§ WHAT YOU ARE ASKED TO DO
Repeat word for word, please, only the lines from the one that includes "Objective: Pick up" through the final line of the data.

### PROVIDED MATERIAL

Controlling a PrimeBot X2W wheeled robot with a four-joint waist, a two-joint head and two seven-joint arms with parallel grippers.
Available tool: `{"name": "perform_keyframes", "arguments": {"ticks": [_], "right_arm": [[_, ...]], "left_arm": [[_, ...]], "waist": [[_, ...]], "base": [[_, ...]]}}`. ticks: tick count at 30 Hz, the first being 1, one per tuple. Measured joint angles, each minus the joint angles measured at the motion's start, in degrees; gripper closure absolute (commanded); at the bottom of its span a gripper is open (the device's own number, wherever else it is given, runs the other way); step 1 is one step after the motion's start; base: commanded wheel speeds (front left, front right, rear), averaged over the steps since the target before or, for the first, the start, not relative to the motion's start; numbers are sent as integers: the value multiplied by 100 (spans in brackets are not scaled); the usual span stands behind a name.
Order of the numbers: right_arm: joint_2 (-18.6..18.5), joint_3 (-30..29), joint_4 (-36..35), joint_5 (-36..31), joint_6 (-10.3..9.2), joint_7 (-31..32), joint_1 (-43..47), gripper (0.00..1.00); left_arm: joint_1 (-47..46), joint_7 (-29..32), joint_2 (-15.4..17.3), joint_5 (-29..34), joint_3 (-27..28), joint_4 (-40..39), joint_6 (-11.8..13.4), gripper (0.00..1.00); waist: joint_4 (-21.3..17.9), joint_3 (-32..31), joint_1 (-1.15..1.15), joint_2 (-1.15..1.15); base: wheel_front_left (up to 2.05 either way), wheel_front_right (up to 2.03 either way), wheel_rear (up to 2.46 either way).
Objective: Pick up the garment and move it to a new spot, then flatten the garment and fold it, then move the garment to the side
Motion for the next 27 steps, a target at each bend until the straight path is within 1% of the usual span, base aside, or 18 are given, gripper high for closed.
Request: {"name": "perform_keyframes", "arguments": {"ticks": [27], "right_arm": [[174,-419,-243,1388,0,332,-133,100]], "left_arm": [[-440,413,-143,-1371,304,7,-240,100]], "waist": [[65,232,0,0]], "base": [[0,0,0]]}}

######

§ SOLUTION TO THE EXERCISE
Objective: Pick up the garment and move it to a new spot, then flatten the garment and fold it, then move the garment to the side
Motion for the next 27 steps, a target at each bend until the straight path is within 1% of the usual span, base aside, or 18 are given, gripper high for closed.
Request: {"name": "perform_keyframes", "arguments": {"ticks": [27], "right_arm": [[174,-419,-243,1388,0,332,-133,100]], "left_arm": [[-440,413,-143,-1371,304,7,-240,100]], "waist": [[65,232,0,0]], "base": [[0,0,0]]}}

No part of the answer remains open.